In this part of the problem we only want to consider the part when Micha is running north.

The average velocity is given by:

$v=\frac{d}{t}$

where

d is the displacement (a vector connecting the initial position to the final position of motion)

t is the time

For the part running north, we have

$d=2 mil \cdot 1609 = 3218 m$ north is the displacement

$t = 20 min \cdot 60 = 1200 s$ is the time interval

Substituting,

$v=\frac{3218}{1200}=2.68 m/s$ north (we have to specify also the direction, since velocity is a vector)

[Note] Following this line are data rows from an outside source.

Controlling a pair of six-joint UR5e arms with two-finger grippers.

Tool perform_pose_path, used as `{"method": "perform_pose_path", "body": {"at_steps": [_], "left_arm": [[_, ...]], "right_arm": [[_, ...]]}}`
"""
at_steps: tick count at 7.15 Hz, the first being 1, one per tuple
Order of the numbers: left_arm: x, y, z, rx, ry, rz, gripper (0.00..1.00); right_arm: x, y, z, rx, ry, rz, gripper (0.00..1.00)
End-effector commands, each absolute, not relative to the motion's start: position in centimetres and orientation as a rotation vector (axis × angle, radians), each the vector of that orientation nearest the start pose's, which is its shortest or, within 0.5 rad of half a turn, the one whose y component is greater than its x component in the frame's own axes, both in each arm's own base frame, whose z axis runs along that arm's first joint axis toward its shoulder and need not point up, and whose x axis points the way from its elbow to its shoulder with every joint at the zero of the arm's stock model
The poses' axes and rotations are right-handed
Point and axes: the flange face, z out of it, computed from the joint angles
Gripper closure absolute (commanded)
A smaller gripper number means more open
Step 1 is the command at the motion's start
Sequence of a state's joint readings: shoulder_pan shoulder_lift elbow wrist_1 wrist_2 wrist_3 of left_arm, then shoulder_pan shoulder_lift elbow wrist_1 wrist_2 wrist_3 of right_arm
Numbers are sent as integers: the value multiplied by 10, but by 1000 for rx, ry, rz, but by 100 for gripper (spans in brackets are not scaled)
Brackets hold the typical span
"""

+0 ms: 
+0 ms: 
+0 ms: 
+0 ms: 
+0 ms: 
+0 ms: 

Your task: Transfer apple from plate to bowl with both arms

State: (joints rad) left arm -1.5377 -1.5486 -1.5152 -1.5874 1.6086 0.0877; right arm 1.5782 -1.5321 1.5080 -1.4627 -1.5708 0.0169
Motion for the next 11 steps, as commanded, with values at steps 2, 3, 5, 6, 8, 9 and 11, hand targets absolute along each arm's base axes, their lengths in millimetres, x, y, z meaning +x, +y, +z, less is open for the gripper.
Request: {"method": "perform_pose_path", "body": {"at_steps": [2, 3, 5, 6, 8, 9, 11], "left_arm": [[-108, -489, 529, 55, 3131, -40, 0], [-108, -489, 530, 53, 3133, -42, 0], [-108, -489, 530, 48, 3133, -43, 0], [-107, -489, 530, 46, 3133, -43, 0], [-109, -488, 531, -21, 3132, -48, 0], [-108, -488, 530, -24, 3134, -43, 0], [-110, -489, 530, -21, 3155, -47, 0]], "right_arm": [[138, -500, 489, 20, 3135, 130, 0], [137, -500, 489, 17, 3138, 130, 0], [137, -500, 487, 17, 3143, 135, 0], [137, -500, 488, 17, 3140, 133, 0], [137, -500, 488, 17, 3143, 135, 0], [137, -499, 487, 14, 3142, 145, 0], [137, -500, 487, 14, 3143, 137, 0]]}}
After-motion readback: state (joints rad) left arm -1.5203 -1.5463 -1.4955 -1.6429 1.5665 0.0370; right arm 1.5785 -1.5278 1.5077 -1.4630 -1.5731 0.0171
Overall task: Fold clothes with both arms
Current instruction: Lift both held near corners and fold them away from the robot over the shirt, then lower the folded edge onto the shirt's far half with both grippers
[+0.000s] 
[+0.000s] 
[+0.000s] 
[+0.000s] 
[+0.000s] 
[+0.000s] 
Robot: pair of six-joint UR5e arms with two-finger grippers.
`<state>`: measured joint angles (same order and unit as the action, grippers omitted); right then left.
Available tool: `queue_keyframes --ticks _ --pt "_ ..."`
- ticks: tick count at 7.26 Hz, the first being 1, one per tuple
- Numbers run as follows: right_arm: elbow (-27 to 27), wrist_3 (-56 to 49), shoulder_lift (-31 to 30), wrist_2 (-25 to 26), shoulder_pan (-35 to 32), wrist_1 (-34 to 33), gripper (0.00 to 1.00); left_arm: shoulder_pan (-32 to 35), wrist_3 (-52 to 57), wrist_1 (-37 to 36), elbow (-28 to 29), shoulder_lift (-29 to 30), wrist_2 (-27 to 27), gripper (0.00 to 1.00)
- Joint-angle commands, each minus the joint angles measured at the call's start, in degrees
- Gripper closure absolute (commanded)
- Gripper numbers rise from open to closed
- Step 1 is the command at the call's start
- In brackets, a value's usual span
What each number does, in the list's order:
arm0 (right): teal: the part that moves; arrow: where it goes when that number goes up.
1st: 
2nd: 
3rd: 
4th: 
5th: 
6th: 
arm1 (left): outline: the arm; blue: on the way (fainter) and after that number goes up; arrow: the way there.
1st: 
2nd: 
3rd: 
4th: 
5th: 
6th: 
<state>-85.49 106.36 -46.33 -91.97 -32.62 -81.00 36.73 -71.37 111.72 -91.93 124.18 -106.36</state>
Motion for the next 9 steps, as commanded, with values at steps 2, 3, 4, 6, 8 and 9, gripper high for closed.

As we said, average velocity is given by

$v=\frac{d}{t}$

where

d is the displacement

t is the time

If we consider the whole trip, however, the displacement is zero:

d = 0

Because Micha returns home, so the initial position corresponds to the final position of motion. Therefore, the average velocity is also zero:

v = 0

The average speed is given by

$s=\frac{d}{t}$

where

d is the distance covered (the total length of the path, regardless of the direction)

t is the time interval

Since MIcha ran 2 miles north and then 2 miles back, the total distance is

$d=2 mi + 2mi = 4 mi \cdot 1609 = 6436 m$

And the time taken is

$t=20 min + 15 min + 20 min = 55 min \cdot 60 = 3300 s$

So, the average speed is

$s=\frac{6436}{3300}=1.95 m/s$

And since speed is a scalar, there is no need to specify a direction.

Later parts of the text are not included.